TASK BRIEF » Search the material for the word "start" and report each line where it turns up.

PROVIDED DATA »
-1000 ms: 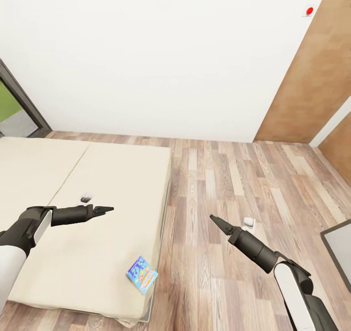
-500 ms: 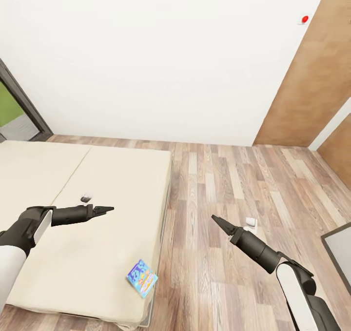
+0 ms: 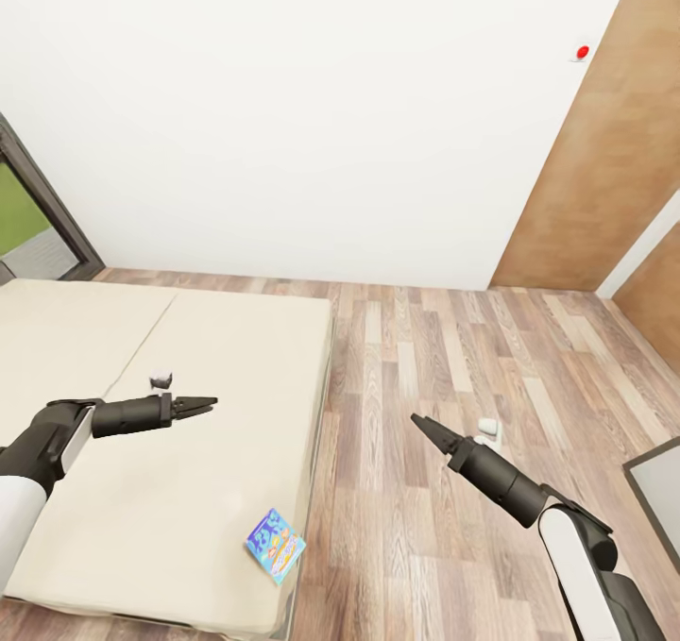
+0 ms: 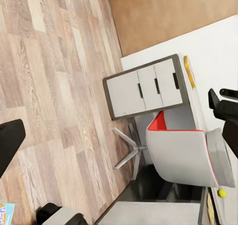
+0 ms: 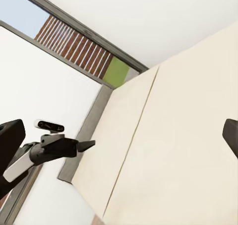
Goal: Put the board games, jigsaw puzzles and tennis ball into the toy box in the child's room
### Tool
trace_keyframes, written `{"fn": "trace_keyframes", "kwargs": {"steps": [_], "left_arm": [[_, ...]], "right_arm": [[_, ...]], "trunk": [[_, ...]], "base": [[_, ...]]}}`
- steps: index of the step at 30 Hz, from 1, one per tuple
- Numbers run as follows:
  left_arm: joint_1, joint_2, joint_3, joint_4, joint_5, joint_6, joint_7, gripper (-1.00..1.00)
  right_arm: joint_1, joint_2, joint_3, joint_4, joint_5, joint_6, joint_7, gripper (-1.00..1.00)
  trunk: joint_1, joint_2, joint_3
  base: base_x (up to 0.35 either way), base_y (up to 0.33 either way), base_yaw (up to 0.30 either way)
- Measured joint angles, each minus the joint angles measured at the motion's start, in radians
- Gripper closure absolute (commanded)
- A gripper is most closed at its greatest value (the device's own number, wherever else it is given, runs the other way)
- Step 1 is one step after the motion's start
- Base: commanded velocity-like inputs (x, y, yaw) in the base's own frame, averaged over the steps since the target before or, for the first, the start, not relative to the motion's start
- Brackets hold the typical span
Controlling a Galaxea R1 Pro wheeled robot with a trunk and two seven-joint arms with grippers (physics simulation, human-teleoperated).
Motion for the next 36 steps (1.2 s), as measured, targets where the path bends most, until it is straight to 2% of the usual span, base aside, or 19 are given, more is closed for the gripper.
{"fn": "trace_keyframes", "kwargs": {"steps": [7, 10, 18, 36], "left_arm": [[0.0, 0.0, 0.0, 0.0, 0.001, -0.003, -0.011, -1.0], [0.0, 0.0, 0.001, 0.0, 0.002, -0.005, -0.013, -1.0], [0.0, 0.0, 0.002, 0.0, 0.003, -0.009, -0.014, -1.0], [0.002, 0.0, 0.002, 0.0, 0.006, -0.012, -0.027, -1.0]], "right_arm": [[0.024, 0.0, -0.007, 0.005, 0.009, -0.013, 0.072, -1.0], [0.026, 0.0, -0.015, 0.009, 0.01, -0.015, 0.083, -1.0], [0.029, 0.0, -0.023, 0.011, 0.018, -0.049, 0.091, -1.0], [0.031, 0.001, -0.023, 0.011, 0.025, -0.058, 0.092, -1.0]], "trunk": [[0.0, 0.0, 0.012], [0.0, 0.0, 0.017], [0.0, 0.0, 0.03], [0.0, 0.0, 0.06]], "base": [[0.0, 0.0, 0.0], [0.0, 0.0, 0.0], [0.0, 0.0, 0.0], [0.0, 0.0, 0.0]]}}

RESPONSE AREA »
- Measured joint angles, each minus the joint angles measured at the motion's start, in radians
- Step 1 is one step after the motion's start
- Base: commanded velocity-like inputs (x, y, yaw) in the base's own frame, averaged over the steps since the target before or, for the first, the start, not relative to the motion's start

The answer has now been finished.